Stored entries
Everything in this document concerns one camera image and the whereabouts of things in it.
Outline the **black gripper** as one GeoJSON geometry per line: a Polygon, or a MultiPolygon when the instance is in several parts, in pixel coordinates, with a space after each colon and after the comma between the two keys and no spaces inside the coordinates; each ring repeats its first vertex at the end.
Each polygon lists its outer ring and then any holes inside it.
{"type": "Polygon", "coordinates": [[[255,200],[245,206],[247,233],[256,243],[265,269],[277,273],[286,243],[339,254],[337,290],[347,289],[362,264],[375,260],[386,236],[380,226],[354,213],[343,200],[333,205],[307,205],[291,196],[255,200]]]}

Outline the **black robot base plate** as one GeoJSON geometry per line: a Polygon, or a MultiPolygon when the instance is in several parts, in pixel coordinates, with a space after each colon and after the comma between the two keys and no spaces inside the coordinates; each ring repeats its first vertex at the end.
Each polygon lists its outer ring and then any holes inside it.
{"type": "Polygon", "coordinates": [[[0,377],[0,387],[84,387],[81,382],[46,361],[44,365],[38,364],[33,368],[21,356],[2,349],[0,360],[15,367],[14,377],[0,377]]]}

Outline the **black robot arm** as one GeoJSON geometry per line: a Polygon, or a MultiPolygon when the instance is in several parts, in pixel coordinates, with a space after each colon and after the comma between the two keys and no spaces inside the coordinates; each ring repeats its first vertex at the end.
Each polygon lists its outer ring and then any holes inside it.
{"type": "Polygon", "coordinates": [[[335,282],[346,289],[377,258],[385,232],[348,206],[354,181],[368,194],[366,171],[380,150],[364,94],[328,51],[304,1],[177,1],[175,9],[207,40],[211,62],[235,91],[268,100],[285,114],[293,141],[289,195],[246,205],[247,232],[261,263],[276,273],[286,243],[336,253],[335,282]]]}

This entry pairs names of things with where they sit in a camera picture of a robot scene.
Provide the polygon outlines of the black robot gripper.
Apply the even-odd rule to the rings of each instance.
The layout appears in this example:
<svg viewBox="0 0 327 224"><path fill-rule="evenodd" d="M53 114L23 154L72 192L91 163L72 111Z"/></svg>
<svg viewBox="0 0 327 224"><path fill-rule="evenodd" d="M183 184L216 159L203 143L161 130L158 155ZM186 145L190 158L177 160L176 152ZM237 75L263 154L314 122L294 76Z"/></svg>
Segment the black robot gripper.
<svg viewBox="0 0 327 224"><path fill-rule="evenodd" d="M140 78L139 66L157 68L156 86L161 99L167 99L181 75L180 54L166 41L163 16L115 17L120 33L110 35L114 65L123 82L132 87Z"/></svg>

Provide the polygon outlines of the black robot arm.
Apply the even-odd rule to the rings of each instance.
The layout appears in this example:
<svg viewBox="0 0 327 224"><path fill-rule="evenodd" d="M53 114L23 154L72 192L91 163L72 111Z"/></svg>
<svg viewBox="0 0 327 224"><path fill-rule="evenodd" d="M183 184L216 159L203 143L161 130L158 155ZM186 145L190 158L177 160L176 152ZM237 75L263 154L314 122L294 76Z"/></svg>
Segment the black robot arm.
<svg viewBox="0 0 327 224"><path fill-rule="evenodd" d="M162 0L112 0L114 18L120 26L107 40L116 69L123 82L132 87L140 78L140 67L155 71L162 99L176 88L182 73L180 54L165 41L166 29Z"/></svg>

TASK TO CARRY OUT
Whatever is in the entries above, write it out exactly.

SOLUTION TO THE EXERCISE
Everything in this document concerns one camera image and the whereabouts of things in it.
Outline the **black gripper** as one GeoJSON geometry per line: a Polygon, or a MultiPolygon when the instance is in several parts, in pixel coordinates, with a space after each colon and after the comma between the two keys and no spaces inside the coordinates; each ring repeats its first vertex at the end.
Each polygon lists its outer ring and then any holes inside it.
{"type": "Polygon", "coordinates": [[[255,200],[245,206],[247,233],[256,243],[265,269],[277,273],[286,243],[339,254],[337,290],[347,289],[362,264],[375,260],[386,236],[380,226],[354,213],[343,200],[333,205],[307,205],[291,196],[255,200]]]}

Outline the **black robot base plate** as one GeoJSON geometry per line: a Polygon, or a MultiPolygon when the instance is in several parts, in pixel coordinates, with a space after each colon and after the comma between the two keys and no spaces inside the coordinates; each ring repeats its first vertex at the end.
Each polygon lists its outer ring and then any holes inside it.
{"type": "Polygon", "coordinates": [[[0,377],[0,387],[84,387],[81,382],[46,361],[44,365],[38,364],[33,368],[21,356],[2,349],[0,360],[15,367],[14,377],[0,377]]]}

Outline the **black robot arm** as one GeoJSON geometry per line: a Polygon, or a MultiPolygon when the instance is in several parts, in pixel coordinates, with a space after each colon and after the comma between the two keys and no spaces inside the coordinates; each ring repeats its first vertex at the end.
Each polygon lists its outer ring and then any holes inside it.
{"type": "Polygon", "coordinates": [[[335,282],[346,289],[377,258],[385,232],[348,206],[354,181],[368,194],[366,171],[380,150],[364,94],[328,51],[304,1],[177,1],[175,9],[207,40],[211,62],[235,91],[268,100],[285,114],[293,141],[289,195],[246,205],[247,232],[261,263],[276,273],[286,243],[336,253],[335,282]]]}

This entry pairs names of things with where they sit in a camera picture of a robot scene.
Provide the polygon outlines of the black robot gripper.
Apply the even-odd rule to the rings of each instance.
The layout appears in this example:
<svg viewBox="0 0 327 224"><path fill-rule="evenodd" d="M53 114L23 154L72 192L91 163L72 111Z"/></svg>
<svg viewBox="0 0 327 224"><path fill-rule="evenodd" d="M183 184L216 159L203 143L161 130L158 155ZM186 145L190 158L177 160L176 152ZM237 75L263 154L314 122L294 76Z"/></svg>
Segment the black robot gripper.
<svg viewBox="0 0 327 224"><path fill-rule="evenodd" d="M140 78L139 66L157 68L156 86L161 99L167 99L181 75L180 54L166 41L163 16L115 17L120 33L110 35L114 65L123 82L132 87Z"/></svg>

Provide the polygon outlines of the black robot arm.
Apply the even-odd rule to the rings of each instance.
The layout appears in this example:
<svg viewBox="0 0 327 224"><path fill-rule="evenodd" d="M53 114L23 154L72 192L91 163L72 111Z"/></svg>
<svg viewBox="0 0 327 224"><path fill-rule="evenodd" d="M183 184L216 159L203 143L161 130L158 155ZM186 145L190 158L177 160L176 152ZM237 75L263 154L314 122L294 76Z"/></svg>
Segment the black robot arm.
<svg viewBox="0 0 327 224"><path fill-rule="evenodd" d="M162 0L112 0L114 18L120 26L107 40L116 69L123 82L132 87L140 78L140 67L155 71L162 99L176 88L182 73L180 54L165 41L166 29Z"/></svg>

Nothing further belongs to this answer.